**About this exercise:** What is needed is each line of the data below that holds the string "location".

Records from a collection
^^^^

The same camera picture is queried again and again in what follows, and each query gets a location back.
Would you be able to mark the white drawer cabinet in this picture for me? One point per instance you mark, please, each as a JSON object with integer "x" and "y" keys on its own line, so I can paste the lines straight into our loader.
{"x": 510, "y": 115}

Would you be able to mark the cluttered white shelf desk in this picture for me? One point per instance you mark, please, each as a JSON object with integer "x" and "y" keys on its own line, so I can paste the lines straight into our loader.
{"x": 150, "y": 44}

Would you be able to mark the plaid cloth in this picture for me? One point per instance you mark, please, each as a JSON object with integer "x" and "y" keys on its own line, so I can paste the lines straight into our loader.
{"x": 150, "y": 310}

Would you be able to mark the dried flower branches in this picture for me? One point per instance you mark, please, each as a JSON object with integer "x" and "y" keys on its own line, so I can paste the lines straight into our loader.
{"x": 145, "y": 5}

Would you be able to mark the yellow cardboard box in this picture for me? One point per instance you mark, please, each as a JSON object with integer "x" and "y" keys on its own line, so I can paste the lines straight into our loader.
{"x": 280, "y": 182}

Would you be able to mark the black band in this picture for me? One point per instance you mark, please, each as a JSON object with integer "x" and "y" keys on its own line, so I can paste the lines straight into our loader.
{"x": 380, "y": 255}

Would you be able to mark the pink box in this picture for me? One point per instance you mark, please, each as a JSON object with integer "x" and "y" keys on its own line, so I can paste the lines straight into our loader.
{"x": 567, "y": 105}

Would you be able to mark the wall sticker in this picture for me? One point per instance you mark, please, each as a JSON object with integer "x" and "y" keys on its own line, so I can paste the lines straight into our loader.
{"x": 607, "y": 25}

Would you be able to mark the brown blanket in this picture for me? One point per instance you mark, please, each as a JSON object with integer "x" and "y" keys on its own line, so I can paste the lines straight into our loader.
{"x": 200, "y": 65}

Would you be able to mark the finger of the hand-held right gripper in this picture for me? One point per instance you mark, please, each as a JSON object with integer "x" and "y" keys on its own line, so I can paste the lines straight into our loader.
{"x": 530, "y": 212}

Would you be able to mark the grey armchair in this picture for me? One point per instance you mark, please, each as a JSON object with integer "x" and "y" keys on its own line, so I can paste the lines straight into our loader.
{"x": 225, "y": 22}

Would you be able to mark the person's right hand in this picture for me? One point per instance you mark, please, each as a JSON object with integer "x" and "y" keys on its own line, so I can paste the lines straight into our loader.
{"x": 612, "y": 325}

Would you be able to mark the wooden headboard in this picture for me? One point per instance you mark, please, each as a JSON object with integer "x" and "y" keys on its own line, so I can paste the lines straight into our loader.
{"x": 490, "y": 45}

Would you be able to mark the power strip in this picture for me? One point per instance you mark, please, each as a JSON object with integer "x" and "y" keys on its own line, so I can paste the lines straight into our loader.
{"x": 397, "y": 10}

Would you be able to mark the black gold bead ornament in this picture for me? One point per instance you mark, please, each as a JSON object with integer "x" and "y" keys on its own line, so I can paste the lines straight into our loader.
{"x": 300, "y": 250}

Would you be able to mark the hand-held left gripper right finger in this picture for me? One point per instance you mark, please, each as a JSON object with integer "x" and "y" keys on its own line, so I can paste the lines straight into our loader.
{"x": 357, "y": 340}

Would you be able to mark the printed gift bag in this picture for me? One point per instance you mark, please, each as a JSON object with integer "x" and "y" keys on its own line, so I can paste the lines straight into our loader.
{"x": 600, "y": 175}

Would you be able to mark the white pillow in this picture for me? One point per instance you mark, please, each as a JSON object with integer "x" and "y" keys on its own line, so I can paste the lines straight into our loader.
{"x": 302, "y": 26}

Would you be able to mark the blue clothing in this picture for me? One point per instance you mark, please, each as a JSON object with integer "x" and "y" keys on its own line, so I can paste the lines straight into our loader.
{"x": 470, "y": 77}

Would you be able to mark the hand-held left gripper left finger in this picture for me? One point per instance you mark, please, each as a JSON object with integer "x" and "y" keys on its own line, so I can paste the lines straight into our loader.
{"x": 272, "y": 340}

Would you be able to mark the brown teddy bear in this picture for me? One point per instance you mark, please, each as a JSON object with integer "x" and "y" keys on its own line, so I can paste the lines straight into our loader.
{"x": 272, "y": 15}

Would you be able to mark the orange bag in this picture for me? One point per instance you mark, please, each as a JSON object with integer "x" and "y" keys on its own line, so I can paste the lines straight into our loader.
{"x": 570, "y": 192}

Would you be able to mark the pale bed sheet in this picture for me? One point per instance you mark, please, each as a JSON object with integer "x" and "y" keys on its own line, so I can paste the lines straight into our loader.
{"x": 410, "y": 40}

^^^^

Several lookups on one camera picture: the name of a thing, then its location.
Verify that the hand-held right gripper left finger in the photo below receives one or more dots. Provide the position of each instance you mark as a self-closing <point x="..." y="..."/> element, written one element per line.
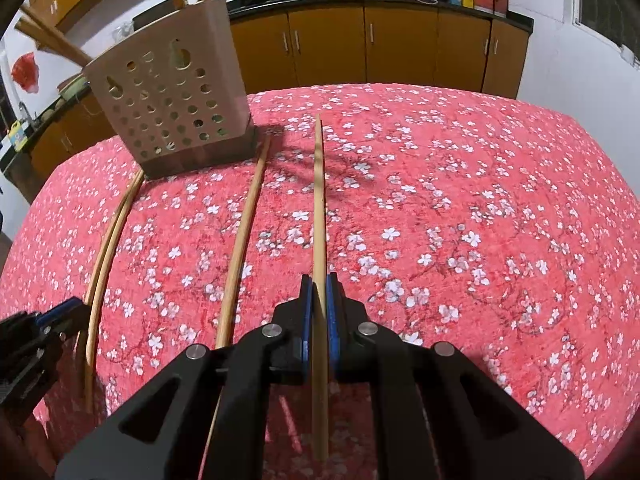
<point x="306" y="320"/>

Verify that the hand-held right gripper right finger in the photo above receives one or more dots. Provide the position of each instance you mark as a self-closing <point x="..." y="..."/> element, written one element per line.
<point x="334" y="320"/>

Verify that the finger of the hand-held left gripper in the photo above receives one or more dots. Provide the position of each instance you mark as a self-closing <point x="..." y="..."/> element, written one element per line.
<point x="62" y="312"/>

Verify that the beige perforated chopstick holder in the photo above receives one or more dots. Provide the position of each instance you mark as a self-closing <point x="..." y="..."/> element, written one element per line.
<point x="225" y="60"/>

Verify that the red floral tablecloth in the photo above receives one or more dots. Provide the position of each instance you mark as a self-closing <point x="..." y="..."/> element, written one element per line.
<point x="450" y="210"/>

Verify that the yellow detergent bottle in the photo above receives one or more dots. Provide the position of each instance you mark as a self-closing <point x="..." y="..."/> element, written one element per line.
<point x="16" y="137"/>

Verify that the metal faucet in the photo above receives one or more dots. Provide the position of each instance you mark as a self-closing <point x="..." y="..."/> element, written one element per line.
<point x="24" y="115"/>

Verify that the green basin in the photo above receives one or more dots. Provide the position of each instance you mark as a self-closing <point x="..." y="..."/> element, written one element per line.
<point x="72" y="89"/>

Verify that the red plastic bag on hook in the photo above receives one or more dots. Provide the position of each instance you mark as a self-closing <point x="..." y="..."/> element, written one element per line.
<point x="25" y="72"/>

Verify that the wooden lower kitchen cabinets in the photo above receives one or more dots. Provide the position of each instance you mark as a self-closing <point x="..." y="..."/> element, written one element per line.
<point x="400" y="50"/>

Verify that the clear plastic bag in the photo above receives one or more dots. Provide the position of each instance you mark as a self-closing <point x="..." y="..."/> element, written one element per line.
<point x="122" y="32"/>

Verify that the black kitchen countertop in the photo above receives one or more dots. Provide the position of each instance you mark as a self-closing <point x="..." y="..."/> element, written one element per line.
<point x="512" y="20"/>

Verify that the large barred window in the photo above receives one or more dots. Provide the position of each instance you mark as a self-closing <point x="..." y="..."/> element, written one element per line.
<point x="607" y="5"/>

^^^^

**Written answer:**
The same camera picture is queried again and again in what follows, and each query gets a location back.
Several lookups on one camera picture: the name of a thing, then its location.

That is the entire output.